Johannes Lemke: In der DDR gab es keine Obdachlosigkeit, keine Armut und Verwahrlosung. Es gab eine Wirtschaft im Inte­resse des Volkes, es gab eine Industrialisierung des ganzen Landes und eine Demokratisierung der Gesellschaft insgesamt. Die DDR hat 40 Jahre lang den Frieden in Europa gesichert. Sie unterstützte international Befreiungsbewegungen und antikoloniale Kämpfe – zum Beispiel auch in Palästina. Das war genau das gegenteilige Inte­resse der Kapitalisten in Westdeutschland. Deshalb arbeitete die BRD auf die Zerstörung des Sozialismus in Ostdeutschland hin.
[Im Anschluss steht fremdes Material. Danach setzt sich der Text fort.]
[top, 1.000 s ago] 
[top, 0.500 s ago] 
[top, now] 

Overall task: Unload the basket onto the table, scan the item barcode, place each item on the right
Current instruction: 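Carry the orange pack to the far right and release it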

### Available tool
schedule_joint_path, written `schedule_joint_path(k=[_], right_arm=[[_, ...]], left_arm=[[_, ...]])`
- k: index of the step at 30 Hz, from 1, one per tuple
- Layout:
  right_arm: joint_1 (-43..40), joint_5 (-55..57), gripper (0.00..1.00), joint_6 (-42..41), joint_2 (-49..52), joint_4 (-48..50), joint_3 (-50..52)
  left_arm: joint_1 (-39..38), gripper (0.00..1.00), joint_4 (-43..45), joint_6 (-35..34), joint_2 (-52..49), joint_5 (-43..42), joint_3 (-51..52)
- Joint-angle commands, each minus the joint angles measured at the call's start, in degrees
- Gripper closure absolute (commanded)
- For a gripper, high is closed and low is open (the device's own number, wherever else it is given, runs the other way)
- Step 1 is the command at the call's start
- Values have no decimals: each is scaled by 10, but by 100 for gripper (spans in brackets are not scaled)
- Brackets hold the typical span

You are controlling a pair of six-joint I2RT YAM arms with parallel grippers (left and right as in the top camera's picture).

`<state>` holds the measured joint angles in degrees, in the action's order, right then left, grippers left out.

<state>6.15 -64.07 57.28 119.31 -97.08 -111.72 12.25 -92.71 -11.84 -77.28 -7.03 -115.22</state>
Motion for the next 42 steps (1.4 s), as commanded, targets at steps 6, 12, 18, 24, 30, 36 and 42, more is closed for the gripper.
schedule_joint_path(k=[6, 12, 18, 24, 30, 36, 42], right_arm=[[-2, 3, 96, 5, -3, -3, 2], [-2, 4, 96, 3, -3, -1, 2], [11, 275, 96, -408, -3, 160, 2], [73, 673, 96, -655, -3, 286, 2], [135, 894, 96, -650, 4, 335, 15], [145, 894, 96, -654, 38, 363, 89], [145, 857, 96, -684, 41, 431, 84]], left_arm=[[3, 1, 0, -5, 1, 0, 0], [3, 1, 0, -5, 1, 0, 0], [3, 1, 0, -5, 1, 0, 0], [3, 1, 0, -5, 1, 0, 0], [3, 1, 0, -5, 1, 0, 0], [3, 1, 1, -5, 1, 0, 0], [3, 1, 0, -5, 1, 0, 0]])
Die DDR wurde schließlich auch zerschlagen. Aber ihre Errungenschaften und die Erfahrungen der Menschen bleiben.

Heute kämpfen wir wieder gegen die Kriegsvorbereitung gegen Russland, gegen den Genozid in Gaza, gegen Arbeitslosigkeit, gegen Hass und Hetze. Wir müssen die Frage stellen: Was ist das Inte­resse der BRD an dieser Entwicklung? Und warum war die DDR anders? In diesem Sinne sollten wir die Errungenschaften der DDR auch für unsere Kämpfe heute nutzen.
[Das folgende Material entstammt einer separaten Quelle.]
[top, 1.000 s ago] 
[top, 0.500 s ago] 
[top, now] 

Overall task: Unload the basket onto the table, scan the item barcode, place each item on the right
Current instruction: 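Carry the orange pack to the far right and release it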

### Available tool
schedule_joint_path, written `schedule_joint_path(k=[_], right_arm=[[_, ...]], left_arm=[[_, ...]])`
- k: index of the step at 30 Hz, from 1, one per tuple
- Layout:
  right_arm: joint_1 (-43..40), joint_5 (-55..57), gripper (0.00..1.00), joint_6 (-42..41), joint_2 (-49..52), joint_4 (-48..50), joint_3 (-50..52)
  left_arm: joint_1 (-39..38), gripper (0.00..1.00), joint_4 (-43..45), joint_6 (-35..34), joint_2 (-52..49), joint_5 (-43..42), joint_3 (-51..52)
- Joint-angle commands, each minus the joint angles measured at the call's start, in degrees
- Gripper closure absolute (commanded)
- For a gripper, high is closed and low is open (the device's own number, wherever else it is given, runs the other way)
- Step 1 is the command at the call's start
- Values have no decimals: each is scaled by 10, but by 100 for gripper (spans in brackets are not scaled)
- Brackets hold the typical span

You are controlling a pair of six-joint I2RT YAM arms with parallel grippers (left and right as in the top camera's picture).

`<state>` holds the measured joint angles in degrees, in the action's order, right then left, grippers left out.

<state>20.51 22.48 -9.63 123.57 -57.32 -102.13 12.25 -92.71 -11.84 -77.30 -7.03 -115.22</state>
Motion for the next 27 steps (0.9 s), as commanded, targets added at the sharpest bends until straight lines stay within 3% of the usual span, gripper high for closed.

UZ: Ihr werdet am 9. Oktober gegen Geschichtsverdrehung auf die Straße gehen. Welche Botschaft wollt ihr transportieren?

Johannes Lemke: Wir werden mit Transparenten und Schildern zum Lichtfest und zur Grundsteinlegung des Einheitsdenkmals gehen. Neben dem Leipziger Oberbürgermeister Burkhard Jung und einigen anderen werden auch Kulturstaatsminister Wolfram Weimer und Sachsens Ministerpräsident Michael Kretschmer anwesend sein. Wir wollen das Narrativ der BRD gegenüber der DDR angreifen. Wir wollen zeigen, dass es Widerstand gegen diese Geschichtsfälschung gibt und in wessen Inte­resse sie betrieben wird.
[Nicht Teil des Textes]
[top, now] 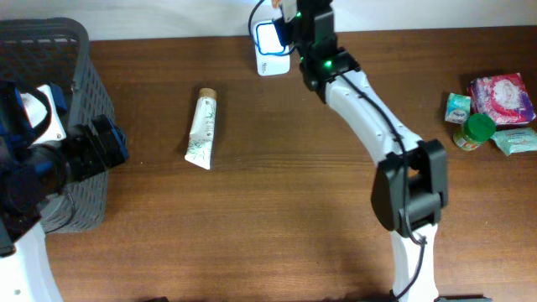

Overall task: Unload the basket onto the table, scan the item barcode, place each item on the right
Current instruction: 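Carry the orange pack to the far right and release it, then reach the right gripper to the white-green tube and grasp it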

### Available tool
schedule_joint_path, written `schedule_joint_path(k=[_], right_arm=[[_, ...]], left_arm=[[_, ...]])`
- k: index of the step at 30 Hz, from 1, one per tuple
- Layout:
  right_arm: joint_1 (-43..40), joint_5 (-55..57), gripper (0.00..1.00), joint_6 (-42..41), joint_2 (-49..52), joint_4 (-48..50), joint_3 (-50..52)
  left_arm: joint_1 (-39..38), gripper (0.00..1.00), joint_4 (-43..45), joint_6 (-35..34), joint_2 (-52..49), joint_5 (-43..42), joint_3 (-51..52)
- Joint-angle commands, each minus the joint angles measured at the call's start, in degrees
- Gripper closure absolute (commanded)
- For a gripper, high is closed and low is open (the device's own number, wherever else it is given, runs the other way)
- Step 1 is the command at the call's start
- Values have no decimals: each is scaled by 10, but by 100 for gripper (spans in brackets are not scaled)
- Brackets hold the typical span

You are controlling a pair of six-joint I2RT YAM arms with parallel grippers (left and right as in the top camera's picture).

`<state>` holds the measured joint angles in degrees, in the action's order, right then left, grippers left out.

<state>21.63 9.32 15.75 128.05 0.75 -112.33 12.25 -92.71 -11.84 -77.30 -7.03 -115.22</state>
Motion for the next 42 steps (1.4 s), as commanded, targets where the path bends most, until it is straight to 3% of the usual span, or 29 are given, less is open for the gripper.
schedule_joint_path(k=[1, 3, 8, 13, 20, 22, 27, 31, 35, 37, 39, 40, 42], right_arm=[[21, 67, 95, 222, 61, 8, -5], [23, 96, 95, 314, 84, 26, -5], [23, 106, 96, 320, 93, 43, -5], [23, 105, 96, 317, 104, -1, -4], [7, 166, 96, 113, 99, -16, -35], [-12, 169, 96, 61, 82, -85, -75], [-111, 157, 96, -137, 73, -372, -213], [-206, 134, 96, -167, 73, -520, -222], [-287, 134, 96, -167, 73, -596, -218], [-316, 134, 93, -167, 73, -620, -216], [-337, 134, 82, -167, 73, -628, -208], [-342, 134, 75, -167, 73, -630, -206], [-353, 134, 52, -167, 73, -640, -202]], left_arm=[[3, 1, 0, -5, 1, 0, 0], [3, 1, 0, -5, 1, 0, 0], [3, 1, 0, -5, 1, 0, 0], [3, 1, 0, -5, 1, 0, 0], [3, 1, 0, -5, 1, 0, 0], [3, 1, 0, -5, 1, 0, 0], [3, 1, 0, -5, 1, 0, 0], [3, 1, 0, -5, 1, 0, 0], [3, 1, 0, -5, 1, 0, 0], [3, 1, 0, -5, 1, 0, 0], [3, 1, 0, -5, 1, 0, 0], [3, 1, 0, -5, 1, 0, 0], [3, 1, 0, -5, 1, 0, 0]])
Ich glaube auch, dass es kein Zufall ist, dass der Bau des Denkmals jetzt nach so langer Zeit beginnen kann. Die deutsche Wirtschaft ist in der Krise und das Geld des Staates wird dringend für das Militär benötigt. Deshalb braucht man innenpolitisch eine Legitimierung des eigenen Staates – um die Heimatfront zu stabilisieren. Viele Menschen finden die Entwicklungen in Deutschland nicht richtig; viele sind gegen Waffenlieferungen an die Ukraine oder an Israel. Aber wenn sie das Einheitsdenkmal in Leipzig sehen, sollen sie denken: „Na, wenigstens leben wir nicht in der DDR.“ Und genau das müssen wir aufbrechen.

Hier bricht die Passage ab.